I am building a WebRTC application in which users can share their camera and their screen. When a client receives a stream/track, it needs to know whether it is a camera stream or a screen recording stream. This distinction is obvious at the sending end, but the distinction is lost by the time the tracks reach the receiving peer.
Here's some sample code from my application:
// Note the distinction between streams is obvious at the sending end.

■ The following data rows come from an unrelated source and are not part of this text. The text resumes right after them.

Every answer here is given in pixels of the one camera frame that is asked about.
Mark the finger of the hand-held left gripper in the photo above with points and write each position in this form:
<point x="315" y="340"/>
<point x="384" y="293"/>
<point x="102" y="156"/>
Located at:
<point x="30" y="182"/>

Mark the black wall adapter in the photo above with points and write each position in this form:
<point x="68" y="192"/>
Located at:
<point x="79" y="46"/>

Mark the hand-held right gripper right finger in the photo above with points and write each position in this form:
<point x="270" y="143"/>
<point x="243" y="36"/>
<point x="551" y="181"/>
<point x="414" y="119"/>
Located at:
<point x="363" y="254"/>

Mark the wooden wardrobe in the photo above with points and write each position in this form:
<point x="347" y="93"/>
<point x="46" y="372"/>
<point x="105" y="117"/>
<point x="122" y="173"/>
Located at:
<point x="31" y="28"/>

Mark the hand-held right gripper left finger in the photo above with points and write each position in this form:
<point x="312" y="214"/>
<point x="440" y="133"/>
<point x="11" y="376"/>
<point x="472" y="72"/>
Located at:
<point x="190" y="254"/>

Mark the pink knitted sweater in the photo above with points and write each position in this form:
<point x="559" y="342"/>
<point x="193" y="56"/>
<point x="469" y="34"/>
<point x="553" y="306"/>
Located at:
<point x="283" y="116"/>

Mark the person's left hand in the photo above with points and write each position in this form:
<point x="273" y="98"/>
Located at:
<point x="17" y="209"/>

const localWebcamStream = await navigator.mediaDevices.getUserMedia({ ... });
const screenCaptureStream = await navigator.mediaDevices.getDisplayMedia({ ... });
// This is called by signalling logic
function addLocalTracksToPeerConn(peerConn) {
// Our approach here loses information because our two distinct streams
// are added to the PeerConnection's homogeneous bag of streams
for (const track of screenCaptureStream.getTracks()) {
peerConn.addTrack(track, screenCaptureStream);
}
for (const track of localWebcamStream.getTracks()) {
peerConn.addTrack(track, localWebcamStream);
}
}
// This is called by signalling logic
function handleRemoteTracksFromPeerConn(peerConn) {
peerConn.ontrack = ev => {
const stream = ev.streams[0];
if (stream is a camera stream) { // FIXME how to distinguish reliably?

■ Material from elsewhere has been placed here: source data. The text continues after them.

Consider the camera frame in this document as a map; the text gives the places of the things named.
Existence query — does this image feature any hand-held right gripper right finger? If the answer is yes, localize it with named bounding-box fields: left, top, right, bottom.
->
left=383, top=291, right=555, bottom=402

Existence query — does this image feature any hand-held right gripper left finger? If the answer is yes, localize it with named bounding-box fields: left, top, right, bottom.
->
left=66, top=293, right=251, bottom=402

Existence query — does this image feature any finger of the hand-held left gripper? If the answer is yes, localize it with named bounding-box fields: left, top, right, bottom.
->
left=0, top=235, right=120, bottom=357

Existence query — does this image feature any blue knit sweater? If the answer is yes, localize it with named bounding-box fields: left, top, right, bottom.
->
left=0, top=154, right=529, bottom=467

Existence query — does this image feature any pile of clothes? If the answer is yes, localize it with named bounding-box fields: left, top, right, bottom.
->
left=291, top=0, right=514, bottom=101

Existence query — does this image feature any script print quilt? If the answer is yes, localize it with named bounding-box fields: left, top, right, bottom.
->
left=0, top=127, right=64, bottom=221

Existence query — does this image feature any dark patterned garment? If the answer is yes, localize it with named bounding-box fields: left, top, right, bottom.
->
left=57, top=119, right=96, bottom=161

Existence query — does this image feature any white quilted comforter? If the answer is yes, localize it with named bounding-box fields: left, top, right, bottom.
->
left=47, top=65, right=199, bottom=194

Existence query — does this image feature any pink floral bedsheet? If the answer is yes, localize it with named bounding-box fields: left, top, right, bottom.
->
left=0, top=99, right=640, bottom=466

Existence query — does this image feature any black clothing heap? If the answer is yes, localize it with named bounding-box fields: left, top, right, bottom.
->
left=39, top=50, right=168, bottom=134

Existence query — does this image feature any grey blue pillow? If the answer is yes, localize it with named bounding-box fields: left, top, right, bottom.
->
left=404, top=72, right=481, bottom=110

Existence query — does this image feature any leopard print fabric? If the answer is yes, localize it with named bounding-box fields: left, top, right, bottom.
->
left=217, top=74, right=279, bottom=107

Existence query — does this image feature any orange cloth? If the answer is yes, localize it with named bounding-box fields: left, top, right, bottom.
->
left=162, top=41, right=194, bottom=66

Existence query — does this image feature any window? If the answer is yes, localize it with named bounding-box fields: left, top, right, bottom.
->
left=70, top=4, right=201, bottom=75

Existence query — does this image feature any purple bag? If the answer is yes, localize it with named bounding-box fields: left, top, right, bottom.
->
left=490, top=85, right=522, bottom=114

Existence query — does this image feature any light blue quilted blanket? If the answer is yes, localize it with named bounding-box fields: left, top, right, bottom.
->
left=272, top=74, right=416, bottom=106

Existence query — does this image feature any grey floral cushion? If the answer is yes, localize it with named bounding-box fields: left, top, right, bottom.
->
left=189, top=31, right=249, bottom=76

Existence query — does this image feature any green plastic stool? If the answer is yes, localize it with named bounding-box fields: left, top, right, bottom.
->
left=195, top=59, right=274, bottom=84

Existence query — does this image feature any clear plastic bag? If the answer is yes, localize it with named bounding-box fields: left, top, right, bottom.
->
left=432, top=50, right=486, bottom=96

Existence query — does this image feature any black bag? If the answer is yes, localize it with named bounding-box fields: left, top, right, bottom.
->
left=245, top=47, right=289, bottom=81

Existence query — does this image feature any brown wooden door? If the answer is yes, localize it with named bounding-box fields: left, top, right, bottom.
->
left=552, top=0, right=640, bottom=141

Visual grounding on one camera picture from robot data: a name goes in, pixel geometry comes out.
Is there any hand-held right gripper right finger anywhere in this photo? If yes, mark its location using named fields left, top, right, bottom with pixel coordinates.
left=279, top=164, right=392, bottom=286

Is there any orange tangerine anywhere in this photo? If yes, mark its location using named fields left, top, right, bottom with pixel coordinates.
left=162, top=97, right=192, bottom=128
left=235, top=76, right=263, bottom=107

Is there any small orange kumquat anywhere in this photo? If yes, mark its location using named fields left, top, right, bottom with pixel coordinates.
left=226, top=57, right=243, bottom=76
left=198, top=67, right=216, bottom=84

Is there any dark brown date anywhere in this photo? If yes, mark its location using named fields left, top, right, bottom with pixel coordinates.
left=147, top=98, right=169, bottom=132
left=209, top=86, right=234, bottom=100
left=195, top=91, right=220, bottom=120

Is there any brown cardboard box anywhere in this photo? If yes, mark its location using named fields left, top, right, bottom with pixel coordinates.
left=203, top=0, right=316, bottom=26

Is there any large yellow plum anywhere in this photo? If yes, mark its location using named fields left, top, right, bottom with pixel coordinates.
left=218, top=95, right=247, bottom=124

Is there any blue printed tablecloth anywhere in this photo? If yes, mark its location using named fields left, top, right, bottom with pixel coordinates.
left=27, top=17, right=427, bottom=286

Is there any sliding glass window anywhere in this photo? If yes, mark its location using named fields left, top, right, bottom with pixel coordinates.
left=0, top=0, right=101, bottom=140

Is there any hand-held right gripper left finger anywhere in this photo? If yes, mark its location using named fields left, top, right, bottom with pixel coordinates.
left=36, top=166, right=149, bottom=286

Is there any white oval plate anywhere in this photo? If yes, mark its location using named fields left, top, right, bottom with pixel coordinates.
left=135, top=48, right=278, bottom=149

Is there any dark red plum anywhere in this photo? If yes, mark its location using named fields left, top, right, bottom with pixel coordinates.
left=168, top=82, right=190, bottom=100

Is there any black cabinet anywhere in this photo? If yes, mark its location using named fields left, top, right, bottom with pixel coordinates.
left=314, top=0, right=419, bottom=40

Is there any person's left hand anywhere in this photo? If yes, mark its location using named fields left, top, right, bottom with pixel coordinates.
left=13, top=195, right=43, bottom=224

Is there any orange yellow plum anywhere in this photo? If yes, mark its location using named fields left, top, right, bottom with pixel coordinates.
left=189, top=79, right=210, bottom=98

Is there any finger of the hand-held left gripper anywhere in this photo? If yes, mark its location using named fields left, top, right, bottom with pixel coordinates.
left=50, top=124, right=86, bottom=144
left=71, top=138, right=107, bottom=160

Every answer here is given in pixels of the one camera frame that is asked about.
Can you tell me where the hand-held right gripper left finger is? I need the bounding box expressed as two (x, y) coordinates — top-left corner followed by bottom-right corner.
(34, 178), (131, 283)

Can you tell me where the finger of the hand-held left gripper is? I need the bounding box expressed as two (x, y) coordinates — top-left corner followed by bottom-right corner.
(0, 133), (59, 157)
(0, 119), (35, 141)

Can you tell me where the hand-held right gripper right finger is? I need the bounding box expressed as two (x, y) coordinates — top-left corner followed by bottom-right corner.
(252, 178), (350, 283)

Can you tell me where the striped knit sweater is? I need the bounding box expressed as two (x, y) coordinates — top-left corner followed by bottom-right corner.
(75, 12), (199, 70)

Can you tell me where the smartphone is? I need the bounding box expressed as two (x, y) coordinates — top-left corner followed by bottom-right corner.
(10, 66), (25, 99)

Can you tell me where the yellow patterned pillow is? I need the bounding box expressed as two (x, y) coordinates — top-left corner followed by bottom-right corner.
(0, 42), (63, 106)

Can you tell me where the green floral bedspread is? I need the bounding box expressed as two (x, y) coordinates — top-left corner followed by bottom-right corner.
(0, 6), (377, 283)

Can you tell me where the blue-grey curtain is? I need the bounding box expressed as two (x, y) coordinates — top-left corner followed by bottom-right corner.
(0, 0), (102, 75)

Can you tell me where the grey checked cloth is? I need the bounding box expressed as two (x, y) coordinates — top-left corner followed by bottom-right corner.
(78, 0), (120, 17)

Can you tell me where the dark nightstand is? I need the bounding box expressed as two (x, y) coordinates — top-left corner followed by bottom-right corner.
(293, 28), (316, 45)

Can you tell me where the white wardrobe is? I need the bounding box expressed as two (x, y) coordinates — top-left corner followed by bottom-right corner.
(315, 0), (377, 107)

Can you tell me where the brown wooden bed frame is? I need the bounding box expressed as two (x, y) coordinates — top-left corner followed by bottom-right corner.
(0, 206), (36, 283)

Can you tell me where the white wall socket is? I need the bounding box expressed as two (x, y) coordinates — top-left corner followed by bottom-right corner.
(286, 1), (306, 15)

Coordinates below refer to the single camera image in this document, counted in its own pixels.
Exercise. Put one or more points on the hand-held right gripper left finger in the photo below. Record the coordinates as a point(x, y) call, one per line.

remoteWebcamVideoEl.srcObject = stream;
}
else if (stream is a screen capture) { // FIXME how to distinguish reliably?
remoteScreenCaptureVideoEl.srcObject = stream;
}
};
}
My ideal imaginary API would allow adding a .label
to a track or stream, like this:
// On sending end, add arbitrary metadata
track.label = "screenCapture";
peerConn.addTrack(track, screenCaptureStream);
// On receiving end, retrieve arbitrary metadata
peerConn.ontrack = ev => {
const trackType = ev.track.label; // get the label when receiving the track
}
But this API does not really exist.
There is a MediaStreamTrack.label
property,
but it's read-only, and not preserved in transmission.
By experimentation,
the .label property at the sending end is informative (e.g. label: "FaceTime HD Camera (Built-in) (05ac:8514)"
).
But at the receiving end, the .label
for the same track is is not preserved.
(It appears to be replaced with the .id
of the track - in Chrome, at least.)
This article by Kevin Moreland describes the same problem, and recommends a mildly terrifying solution: munge the SDP on the sending end, and then grep the SDP on the receiving end. But this solution feels very fragile and low-level.
I know there is a MediaStreamTrack.id
property.
There is also a MediaStream.id
property.
Both of these appear to be preserved in transmission.

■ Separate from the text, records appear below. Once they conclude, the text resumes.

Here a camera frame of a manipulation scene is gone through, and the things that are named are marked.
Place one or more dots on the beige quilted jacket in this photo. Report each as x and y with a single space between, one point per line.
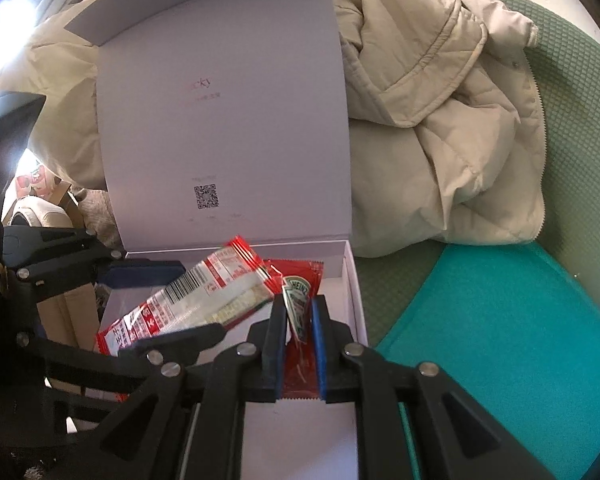
430 135

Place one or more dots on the white gift box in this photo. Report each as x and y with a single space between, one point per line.
220 110

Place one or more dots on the green quilted sofa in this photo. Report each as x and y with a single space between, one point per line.
580 110

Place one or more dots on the red and white snack packet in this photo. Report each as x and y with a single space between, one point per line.
205 290

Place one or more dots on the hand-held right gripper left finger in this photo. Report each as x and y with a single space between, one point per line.
279 355

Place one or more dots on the red ketchup packet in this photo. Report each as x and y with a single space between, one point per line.
300 372

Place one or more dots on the grey fuzzy cloth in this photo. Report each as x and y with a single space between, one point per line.
97 210

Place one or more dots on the red and white snack bag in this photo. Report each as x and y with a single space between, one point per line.
32 177

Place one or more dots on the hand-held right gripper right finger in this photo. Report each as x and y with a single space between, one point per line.
322 355

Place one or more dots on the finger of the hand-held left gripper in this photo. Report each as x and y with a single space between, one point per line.
190 337
145 271

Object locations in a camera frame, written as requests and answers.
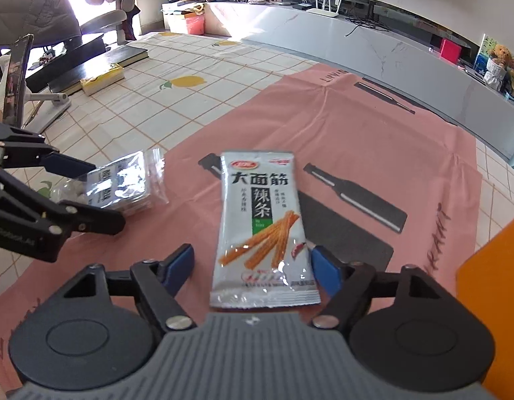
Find black book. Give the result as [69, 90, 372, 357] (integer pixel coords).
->
[26, 46, 149, 93]

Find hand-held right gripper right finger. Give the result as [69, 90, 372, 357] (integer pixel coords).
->
[309, 245, 453, 330]

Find orange cardboard box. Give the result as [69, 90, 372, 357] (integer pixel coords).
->
[456, 212, 514, 400]

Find clear snack packet white pieces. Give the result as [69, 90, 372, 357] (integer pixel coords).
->
[52, 148, 171, 218]

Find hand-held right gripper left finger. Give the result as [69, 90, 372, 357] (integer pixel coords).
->
[63, 244, 198, 334]

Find dark flat slab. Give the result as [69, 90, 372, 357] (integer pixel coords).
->
[290, 198, 394, 273]

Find green picture board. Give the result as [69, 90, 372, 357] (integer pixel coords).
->
[474, 34, 500, 71]

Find phone on white stand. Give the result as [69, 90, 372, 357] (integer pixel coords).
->
[2, 33, 73, 135]

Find grey office chair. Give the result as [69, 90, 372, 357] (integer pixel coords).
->
[79, 8, 129, 47]

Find grey padded jacket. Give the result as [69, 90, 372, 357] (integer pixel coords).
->
[0, 0, 82, 47]

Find white router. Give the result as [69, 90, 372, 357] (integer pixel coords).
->
[305, 0, 345, 18]

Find pink plastic mat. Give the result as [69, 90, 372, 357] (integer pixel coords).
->
[0, 63, 485, 386]

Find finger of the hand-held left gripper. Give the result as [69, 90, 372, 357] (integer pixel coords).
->
[0, 123, 96, 178]
[0, 170, 127, 263]

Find black cables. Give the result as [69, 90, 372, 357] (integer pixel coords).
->
[346, 13, 392, 37]

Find pink storage box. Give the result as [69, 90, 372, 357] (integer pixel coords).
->
[185, 12, 206, 37]

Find brown teddy bear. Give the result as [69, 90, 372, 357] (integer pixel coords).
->
[489, 44, 513, 66]

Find red box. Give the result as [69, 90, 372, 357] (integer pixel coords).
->
[440, 38, 463, 64]

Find white marble television counter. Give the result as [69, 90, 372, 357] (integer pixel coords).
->
[207, 2, 514, 160]

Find yellow box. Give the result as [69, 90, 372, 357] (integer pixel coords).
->
[79, 63, 125, 96]

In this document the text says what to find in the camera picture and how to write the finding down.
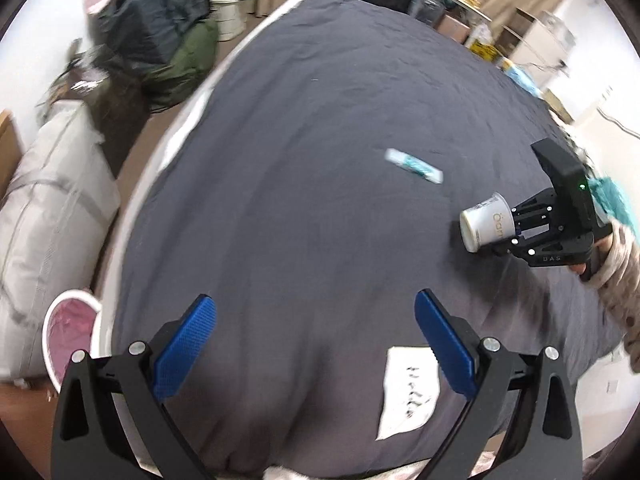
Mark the yellow and black package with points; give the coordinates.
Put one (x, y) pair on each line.
(484, 50)

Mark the dark green bag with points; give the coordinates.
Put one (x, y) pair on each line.
(190, 55)

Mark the teal cloth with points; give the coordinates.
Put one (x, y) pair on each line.
(612, 200)

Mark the grey plastic container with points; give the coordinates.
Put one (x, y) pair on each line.
(429, 7)

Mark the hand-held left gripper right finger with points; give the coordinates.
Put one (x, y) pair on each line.
(445, 340)

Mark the white wall outlet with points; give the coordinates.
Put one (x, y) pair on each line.
(608, 95)

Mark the dark grey bed sheet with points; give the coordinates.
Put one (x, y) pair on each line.
(300, 185)

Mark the dark brown cloth pile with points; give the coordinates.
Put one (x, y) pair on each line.
(115, 110)

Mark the white bin with plastic bag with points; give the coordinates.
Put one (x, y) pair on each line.
(230, 15)

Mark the white paper note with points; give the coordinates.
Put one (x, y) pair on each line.
(405, 395)

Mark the person's right hand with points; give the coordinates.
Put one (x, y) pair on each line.
(579, 270)

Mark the white storage cabinet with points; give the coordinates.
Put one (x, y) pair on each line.
(540, 37)

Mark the small teal white tube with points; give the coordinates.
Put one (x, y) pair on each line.
(415, 165)

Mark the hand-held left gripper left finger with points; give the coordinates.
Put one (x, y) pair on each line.
(185, 345)

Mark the white bin with pink liner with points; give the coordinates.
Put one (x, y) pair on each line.
(70, 330)

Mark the light blue plastic bag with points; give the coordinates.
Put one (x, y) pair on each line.
(522, 80)

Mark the large white bedding bag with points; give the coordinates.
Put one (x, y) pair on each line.
(50, 210)

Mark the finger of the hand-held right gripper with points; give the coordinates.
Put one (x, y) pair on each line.
(505, 247)
(532, 210)

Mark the brown cardboard box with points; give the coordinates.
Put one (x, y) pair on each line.
(452, 27)

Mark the white paper cup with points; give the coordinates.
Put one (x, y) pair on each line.
(487, 222)

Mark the person's right forearm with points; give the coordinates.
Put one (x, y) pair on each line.
(620, 270)

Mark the black bag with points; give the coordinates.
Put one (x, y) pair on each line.
(150, 15)

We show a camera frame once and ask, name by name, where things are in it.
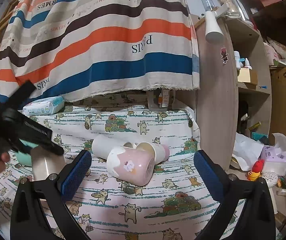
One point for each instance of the orange label tube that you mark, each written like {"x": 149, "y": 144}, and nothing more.
{"x": 164, "y": 99}

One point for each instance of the cartoon sticker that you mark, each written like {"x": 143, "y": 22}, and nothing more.
{"x": 224, "y": 54}

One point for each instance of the white handheld vacuum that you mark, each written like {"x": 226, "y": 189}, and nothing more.
{"x": 213, "y": 27}

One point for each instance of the purple tissue pack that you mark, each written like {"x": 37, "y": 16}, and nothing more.
{"x": 276, "y": 158}

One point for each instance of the striped curtain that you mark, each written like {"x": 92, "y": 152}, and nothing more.
{"x": 103, "y": 42}

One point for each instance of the plain white cup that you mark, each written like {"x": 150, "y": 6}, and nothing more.
{"x": 103, "y": 146}

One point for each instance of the pink and white cup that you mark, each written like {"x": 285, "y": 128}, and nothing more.
{"x": 130, "y": 166}

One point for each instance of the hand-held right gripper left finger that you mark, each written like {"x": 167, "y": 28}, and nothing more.
{"x": 77, "y": 172}

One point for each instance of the small cardboard box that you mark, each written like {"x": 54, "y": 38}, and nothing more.
{"x": 247, "y": 77}

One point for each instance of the white plastic bag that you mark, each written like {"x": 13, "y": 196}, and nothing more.
{"x": 248, "y": 150}

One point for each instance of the wet wipes pack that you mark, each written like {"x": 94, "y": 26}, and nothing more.
{"x": 44, "y": 106}

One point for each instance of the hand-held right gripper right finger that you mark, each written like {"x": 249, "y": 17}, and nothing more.
{"x": 206, "y": 173}

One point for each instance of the cat print bedsheet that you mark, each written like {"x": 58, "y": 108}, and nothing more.
{"x": 138, "y": 205}

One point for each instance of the red toy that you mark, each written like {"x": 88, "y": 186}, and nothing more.
{"x": 256, "y": 171}

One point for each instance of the wooden shelf unit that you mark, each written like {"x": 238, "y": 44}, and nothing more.
{"x": 213, "y": 100}

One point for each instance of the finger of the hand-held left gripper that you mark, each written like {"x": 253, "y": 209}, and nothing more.
{"x": 39, "y": 132}

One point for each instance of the white cup with pink base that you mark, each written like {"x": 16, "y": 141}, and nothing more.
{"x": 159, "y": 151}

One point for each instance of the grey translucent cup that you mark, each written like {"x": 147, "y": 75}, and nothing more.
{"x": 46, "y": 163}

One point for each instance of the white bottle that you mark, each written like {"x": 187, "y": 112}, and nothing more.
{"x": 237, "y": 60}

This means I could send the metadata in a side-channel,
such as the signalling channel or a DataChannel
.
From the sending end, I would send { "myStreams": { "screen": "<some stream id>", "camera": "<another stream id>" } }
.
The receiving end would wait until it has both the metadata and the stream before displaying anything.
However, this approach introduces a side-channel (and inevitable concurrency challenges associated with that),
where a side-channel feels unnecessary.
I'm looking for an idiomatic, robust solution. How do I label/identify MediaStreams at the sending end, so that the receiving end knows which stream is which?